Michele Thornley, Associate Professor at Bucknell, told McAfee that Allers had told her about her meeting with Tyson in 2013, when Tyson was to speak in Bucknell. Allers asked to be excused from a dinner with Tyson after the event. Thornley said that she had told the organizer of the event that Allers did not want to be present at dinner, and also "made some general recommendations to avoid students in small groups meeting with him without additional members of the community present . "

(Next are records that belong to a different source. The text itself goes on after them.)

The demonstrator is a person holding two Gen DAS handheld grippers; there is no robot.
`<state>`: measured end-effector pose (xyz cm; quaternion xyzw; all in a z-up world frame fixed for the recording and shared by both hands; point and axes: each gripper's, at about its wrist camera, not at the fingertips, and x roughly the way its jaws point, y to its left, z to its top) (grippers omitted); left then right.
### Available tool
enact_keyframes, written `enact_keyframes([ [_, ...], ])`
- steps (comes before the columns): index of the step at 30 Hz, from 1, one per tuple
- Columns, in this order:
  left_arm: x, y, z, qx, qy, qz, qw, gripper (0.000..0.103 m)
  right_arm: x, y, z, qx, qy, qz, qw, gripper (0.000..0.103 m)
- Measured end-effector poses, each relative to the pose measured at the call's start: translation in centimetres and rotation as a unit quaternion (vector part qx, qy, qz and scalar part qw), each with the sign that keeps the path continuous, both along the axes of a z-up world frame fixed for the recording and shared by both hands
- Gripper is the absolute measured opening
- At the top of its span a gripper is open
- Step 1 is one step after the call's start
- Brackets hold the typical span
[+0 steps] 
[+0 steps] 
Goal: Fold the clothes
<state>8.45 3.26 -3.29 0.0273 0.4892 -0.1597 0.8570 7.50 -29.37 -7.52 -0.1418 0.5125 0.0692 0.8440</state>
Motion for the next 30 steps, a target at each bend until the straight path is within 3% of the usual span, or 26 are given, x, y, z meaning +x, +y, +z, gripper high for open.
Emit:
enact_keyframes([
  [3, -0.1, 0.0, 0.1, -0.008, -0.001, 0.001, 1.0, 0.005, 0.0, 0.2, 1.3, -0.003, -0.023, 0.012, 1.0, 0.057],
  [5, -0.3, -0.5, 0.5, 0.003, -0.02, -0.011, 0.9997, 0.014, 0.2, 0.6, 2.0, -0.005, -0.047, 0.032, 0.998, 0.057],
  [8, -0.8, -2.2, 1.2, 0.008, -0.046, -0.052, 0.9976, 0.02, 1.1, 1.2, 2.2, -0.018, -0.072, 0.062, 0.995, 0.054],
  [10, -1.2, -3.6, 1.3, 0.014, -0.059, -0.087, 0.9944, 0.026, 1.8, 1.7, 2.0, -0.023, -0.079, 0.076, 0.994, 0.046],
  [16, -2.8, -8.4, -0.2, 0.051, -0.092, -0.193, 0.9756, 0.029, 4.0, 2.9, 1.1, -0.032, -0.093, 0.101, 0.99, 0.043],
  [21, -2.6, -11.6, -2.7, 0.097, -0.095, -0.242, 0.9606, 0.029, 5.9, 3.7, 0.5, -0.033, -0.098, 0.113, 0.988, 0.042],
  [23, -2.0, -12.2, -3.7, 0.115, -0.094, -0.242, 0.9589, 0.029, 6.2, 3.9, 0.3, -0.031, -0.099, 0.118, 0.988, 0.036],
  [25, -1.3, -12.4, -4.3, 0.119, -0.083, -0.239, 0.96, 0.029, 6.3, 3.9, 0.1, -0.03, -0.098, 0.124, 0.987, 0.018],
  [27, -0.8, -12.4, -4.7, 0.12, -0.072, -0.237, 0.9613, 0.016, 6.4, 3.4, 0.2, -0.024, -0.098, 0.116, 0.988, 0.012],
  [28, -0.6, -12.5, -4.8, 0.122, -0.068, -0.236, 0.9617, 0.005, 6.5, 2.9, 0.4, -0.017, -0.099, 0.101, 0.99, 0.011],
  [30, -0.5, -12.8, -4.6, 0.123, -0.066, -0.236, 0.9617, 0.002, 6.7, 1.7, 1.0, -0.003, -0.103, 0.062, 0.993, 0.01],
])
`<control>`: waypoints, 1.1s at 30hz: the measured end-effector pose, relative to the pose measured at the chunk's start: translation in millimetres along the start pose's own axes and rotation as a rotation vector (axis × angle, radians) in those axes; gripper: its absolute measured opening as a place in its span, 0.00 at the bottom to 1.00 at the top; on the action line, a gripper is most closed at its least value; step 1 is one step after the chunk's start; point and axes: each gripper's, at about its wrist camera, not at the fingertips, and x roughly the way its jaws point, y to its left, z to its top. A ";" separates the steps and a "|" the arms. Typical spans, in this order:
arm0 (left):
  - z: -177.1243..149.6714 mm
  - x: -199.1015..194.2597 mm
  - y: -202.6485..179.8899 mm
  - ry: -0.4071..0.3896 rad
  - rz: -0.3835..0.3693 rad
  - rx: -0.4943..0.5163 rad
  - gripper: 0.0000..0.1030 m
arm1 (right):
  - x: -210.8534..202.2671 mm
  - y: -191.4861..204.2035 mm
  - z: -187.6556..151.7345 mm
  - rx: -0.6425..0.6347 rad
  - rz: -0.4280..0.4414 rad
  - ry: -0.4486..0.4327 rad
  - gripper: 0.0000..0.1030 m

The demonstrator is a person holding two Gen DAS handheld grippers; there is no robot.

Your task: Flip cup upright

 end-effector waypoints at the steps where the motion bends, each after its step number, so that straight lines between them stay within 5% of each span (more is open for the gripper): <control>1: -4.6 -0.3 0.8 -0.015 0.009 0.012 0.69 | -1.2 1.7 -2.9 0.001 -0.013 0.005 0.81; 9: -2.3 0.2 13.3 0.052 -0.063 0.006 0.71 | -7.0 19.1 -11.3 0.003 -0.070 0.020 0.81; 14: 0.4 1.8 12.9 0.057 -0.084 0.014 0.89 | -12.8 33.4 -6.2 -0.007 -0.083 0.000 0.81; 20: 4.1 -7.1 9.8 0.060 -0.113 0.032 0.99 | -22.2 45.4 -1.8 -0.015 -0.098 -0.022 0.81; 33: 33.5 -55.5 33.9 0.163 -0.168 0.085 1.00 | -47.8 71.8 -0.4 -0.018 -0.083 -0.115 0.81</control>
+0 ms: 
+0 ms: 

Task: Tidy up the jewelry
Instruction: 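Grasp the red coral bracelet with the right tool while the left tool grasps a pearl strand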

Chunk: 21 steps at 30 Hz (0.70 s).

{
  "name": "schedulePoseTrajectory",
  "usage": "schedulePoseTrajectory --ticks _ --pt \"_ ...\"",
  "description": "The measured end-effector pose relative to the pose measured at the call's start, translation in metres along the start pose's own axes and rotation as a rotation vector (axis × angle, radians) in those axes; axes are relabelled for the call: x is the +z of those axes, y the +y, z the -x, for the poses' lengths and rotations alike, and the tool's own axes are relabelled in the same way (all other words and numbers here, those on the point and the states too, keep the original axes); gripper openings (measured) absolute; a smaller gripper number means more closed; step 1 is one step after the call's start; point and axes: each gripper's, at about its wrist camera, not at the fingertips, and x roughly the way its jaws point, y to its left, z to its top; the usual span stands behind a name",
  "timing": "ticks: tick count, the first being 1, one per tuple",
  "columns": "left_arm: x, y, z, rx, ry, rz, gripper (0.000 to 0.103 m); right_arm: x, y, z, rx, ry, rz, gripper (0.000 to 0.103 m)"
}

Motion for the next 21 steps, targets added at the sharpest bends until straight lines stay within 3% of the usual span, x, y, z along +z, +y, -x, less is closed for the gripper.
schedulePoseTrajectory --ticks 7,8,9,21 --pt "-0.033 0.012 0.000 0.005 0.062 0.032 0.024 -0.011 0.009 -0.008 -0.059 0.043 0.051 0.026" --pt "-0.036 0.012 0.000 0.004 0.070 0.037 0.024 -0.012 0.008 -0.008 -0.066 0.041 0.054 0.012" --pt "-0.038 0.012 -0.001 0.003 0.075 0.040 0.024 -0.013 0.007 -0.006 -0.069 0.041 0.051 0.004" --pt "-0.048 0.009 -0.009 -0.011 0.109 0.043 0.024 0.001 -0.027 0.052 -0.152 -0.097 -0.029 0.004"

I can confirm that the contents of the Patheos article on my encounter with Tyson is correct, "Allers wrote in an email to Vox. "I hope that the allegations against Dr. Tyson (especially those of Tchiya and Ashley, whose lives and careers have been so heavily influenced) are taken seriously."
Ashley Watson worked as an assistant to Tyson at Cosmos between March and June 2018, according to LinkedIn. She told McAfee that he had invited her into his apartment to "share a bottle of wine," and she agreed to visit her because she felt pressured to impress her boss. When she arrived, she said, Tyson played romantic music and talked about how everyone needed "publications" in life, including physical layoffs.
Watson told McAfee when she got up to leave, he stopped her and offered to show her a show called "Indian Handshake," she said, holding her hands and making eye contact. Watson then put his hands on her shoulders and said he wanted to hug her, but if he wanted, he would "just want more."
The following day, Watson said she confronted Tyson with his behavior; He told her that she would never make a career because she was too "distracting". She said that after the meeting, she decided to give up her job as Tyson's assistant, and told a supervisor in the hope that her employer would not hire any more female assistants for Tyson. The supervisor supported her decision to quit, she told McAfee and advised her to claim a family emergency in order to avoid "uncomfortable situations". It was scheduled to host a new season of Cosmos a year In 2019, they announced they were investigating the allegations. The series was first aired in 2014 on PBS.
"We have just recently heard the recent allegations regarding Neil deGrasse Tyson. We take these issues very seriously and review recent reports, "said Fox and National Geographic in a statement to the Hollywood Reporter.
" The credo at the heart of COSMOS is to follow the evidence of where it leads, "he said The producers of the show said in their own separate statement to the Hollywood Reporter, "The manufacturers of COSMOS can not do less in this situation, and we commit ourselves to a thorough investigation of this matter and to act accordingly once it is finalized." [19659023AuthorandjournalistMcAfeesaidhehaddecidedtofollowthestoryin2017afterseeingTyson'snameinalistofcelebrity-accusedcelebritiesofsexualmisconductanddecidedtoinvestigatebecausehewas"abigfan"ofTysonhesaidremembers:"IthastobetackledinonewayoranotherifIcanexposeitisthatgreatIfnotthatmustbeoutthere
McAfee has authored several books on atheism, including Mom, Dad, I'm Atheist: The Guide to the Unbeliever ; Tyson has since made a series of public statements about his skepticism about religion, saying that the label that best describes him is agnostic.
The allegations come at a time when the scientific community and science are more widely speaking of sexual misconduct. Brian Richmond, curator of the American Museum of Natural History of Human Origin, resigned in 2016 after allegations of sexual harassment and harassment – which he denied – were made public. In 2017, a former anthropology professor conducted an anonymous survey on sexual harassment in the academic world and collected more than 1,000 responses. And in a survey of students at the University of Oregon in 2016, 38 percent of students and 23 percent of male students said they had been sexually molested by faculty or staff.
McAfee published his coverage of the allegations against Tyson on Patheos for having a blog there and no relationship with another store that could publish the story, he said. His blog, which deals with science, skepticism and faith, is called No Sacred Cows.
"It's ironic that I ended up one of my greatest idols," he told Vox.